▸ Problem details:
Beginning with the opening line, restate the following material exactly, up through the line that contains "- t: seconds".

▸ Available records:
____
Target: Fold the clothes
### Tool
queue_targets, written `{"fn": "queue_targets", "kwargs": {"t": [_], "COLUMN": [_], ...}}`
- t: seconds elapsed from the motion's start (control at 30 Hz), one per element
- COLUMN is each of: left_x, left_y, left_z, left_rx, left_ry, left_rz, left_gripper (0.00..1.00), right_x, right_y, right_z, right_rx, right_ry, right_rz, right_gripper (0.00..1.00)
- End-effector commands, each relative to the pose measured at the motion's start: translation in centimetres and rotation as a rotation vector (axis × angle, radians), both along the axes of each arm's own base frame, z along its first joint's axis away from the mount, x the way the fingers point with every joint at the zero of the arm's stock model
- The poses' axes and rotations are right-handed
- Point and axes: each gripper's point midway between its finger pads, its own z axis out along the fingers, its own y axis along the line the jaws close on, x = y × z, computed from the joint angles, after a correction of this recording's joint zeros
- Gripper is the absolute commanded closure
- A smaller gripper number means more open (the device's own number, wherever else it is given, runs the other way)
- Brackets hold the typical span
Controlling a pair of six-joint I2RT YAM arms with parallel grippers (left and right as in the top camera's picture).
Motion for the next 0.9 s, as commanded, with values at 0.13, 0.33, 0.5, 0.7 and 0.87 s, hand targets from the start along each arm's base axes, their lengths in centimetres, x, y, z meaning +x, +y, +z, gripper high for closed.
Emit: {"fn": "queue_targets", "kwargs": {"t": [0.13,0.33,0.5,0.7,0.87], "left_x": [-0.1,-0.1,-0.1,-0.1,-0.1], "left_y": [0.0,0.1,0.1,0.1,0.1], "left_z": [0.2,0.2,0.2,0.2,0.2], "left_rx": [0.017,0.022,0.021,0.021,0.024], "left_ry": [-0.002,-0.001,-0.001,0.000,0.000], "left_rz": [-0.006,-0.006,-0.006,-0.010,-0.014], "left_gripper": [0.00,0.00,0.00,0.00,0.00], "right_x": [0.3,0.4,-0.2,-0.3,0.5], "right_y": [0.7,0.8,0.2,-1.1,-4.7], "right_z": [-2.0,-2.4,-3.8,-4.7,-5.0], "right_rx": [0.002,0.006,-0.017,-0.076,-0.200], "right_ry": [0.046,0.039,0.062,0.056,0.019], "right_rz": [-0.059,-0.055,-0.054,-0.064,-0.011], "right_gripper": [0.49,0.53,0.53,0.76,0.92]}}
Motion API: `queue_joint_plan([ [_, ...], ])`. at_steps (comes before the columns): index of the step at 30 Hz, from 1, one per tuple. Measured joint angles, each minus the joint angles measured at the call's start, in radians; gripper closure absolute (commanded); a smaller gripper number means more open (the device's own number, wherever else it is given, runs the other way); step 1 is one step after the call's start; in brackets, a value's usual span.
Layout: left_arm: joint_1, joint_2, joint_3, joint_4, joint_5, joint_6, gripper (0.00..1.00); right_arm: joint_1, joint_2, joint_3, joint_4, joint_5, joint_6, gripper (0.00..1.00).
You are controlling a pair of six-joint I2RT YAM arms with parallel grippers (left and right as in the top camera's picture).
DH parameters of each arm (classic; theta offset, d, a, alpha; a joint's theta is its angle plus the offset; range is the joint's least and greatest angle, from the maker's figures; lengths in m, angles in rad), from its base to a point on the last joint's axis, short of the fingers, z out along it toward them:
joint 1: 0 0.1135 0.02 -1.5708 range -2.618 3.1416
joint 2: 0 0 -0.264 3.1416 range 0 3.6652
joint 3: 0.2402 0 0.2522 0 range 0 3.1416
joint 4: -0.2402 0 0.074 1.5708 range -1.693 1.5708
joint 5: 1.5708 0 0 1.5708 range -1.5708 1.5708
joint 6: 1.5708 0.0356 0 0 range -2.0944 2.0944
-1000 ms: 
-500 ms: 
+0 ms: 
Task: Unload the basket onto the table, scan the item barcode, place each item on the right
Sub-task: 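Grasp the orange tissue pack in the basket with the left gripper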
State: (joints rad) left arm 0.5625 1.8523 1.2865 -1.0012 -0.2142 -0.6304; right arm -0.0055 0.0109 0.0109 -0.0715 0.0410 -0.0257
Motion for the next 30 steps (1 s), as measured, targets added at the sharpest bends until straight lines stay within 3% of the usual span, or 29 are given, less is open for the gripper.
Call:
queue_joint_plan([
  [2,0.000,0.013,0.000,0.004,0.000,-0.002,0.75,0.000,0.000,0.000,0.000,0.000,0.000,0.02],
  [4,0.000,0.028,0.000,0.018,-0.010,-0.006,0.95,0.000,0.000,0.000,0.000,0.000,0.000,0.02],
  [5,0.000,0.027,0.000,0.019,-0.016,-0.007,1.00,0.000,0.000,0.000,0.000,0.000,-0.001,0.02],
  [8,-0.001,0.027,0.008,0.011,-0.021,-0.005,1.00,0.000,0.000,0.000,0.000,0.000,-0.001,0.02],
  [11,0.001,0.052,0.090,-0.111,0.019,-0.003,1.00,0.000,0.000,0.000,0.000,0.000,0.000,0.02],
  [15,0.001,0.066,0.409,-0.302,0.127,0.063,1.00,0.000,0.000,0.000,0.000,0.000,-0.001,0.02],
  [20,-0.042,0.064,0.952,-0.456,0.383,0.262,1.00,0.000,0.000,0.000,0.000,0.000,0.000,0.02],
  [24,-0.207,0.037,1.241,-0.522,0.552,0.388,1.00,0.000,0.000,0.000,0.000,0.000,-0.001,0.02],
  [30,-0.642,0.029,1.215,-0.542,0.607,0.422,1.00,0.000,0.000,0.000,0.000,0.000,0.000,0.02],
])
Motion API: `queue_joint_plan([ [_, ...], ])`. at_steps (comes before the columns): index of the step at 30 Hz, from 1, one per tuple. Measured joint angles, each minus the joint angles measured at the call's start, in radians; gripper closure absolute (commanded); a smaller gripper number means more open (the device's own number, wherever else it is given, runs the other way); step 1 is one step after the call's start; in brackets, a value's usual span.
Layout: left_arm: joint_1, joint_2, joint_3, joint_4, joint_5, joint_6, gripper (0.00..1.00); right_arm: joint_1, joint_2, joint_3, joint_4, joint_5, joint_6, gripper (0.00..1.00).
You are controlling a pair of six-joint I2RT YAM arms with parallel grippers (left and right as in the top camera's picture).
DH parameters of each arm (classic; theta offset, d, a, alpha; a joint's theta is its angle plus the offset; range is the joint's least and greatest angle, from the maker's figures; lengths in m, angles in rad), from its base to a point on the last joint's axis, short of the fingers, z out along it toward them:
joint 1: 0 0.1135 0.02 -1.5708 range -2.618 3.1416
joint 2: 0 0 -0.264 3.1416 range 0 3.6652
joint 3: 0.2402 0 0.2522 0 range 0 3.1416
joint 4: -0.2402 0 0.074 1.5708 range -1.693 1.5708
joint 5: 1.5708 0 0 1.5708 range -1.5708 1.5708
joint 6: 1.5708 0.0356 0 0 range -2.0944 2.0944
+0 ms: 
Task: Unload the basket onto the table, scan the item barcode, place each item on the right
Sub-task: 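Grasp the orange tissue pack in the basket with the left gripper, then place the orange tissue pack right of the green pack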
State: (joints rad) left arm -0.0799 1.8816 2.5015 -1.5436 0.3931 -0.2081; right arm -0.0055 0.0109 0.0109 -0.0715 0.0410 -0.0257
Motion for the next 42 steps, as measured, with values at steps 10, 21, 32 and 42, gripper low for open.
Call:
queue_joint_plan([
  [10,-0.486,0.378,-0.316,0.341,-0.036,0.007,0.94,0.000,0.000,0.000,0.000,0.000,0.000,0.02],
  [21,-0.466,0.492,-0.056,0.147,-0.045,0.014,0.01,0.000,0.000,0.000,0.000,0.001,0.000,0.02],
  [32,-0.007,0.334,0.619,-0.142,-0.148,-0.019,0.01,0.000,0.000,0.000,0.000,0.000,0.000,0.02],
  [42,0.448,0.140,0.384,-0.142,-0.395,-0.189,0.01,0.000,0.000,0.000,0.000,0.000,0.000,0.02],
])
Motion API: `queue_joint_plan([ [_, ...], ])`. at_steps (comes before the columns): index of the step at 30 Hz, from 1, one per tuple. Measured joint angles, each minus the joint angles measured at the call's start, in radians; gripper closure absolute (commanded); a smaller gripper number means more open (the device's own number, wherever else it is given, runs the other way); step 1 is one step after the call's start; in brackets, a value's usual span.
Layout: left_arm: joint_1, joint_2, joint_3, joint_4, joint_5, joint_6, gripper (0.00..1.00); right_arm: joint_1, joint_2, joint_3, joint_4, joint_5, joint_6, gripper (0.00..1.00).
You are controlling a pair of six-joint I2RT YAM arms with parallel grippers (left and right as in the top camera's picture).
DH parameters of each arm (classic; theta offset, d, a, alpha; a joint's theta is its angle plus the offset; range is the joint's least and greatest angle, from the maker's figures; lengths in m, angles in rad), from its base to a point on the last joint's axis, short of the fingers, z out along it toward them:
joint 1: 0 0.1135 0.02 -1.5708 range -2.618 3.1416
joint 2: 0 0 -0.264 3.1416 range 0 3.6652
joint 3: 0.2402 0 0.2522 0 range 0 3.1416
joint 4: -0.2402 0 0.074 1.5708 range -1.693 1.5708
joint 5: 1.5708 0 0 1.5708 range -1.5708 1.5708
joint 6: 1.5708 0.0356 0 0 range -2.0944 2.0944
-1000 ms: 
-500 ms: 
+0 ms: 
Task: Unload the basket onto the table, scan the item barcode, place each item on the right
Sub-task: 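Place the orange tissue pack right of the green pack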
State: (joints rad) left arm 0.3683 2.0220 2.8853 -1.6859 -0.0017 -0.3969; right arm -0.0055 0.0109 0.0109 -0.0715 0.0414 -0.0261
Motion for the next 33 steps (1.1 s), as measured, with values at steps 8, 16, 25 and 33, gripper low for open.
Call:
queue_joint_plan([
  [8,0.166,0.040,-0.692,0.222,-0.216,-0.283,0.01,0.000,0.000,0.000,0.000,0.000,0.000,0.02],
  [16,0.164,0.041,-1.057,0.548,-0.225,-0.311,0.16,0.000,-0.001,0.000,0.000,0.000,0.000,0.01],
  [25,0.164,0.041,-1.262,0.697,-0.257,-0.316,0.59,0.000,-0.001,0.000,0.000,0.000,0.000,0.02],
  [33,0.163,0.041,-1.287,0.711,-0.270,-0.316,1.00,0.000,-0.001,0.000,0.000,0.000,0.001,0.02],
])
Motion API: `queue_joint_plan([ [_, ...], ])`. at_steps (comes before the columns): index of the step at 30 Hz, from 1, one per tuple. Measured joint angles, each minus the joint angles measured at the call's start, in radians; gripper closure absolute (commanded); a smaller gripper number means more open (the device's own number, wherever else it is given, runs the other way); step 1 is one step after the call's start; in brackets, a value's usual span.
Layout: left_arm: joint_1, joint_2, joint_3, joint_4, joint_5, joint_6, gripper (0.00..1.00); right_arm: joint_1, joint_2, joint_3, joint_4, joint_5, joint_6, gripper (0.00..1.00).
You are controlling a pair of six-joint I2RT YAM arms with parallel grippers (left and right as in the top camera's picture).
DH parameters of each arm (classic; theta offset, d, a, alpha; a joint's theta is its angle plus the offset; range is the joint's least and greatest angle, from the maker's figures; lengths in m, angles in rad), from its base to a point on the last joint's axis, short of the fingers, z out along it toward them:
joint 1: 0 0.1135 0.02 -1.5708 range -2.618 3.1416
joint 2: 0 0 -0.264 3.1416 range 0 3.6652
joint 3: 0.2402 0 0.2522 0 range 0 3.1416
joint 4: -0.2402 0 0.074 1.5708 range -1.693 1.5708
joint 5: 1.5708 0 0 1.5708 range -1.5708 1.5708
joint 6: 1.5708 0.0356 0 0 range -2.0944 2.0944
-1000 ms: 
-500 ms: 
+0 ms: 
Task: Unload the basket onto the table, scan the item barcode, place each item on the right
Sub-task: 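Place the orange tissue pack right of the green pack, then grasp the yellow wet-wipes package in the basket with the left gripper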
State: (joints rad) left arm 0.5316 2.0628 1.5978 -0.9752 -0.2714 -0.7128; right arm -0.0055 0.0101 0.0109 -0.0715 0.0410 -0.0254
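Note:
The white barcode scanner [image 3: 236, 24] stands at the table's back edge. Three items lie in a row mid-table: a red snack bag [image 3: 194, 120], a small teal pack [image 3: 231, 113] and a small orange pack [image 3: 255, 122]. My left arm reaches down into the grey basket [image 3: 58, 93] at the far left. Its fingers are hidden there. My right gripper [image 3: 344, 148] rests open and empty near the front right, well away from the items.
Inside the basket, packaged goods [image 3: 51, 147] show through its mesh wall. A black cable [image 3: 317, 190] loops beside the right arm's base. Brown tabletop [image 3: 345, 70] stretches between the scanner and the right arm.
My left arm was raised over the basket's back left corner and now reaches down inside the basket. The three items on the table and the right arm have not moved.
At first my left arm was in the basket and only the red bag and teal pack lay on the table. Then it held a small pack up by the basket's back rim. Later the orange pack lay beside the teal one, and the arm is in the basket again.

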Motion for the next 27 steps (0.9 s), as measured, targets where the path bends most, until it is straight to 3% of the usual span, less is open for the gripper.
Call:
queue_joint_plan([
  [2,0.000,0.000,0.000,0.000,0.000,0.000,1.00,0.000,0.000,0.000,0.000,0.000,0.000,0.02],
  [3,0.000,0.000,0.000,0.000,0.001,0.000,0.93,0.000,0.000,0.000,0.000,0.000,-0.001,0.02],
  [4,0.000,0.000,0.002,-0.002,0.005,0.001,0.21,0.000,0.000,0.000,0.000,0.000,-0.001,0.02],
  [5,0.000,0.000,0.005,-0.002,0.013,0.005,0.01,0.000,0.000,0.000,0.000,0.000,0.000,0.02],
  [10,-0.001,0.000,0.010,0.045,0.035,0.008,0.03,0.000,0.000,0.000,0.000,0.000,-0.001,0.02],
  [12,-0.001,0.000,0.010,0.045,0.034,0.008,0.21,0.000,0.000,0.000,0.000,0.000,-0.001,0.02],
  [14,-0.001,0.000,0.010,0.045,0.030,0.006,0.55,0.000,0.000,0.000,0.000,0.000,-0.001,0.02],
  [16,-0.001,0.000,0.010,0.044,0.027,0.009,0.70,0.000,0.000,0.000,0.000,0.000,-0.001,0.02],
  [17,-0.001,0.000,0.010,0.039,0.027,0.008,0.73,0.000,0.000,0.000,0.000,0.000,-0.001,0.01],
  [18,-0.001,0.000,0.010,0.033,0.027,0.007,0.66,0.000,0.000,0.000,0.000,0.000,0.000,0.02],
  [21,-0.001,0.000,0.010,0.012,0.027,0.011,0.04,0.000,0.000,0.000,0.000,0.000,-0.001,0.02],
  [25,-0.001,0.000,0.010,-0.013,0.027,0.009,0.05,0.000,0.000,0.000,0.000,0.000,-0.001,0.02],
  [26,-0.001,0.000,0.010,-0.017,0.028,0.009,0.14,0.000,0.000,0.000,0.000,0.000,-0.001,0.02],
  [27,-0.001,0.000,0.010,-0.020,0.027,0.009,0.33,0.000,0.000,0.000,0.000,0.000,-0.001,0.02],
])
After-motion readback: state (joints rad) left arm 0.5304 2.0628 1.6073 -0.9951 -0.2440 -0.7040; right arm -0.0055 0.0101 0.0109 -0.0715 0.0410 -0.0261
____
▸ Exercise answer:
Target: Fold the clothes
### Tool
queue_targets, written `{"fn": "queue_targets", "kwargs": {"t": [_], "COLUMN": [_], ...}}`
- t: seconds elapsed from the motion's start (control at 30 Hz), one per element

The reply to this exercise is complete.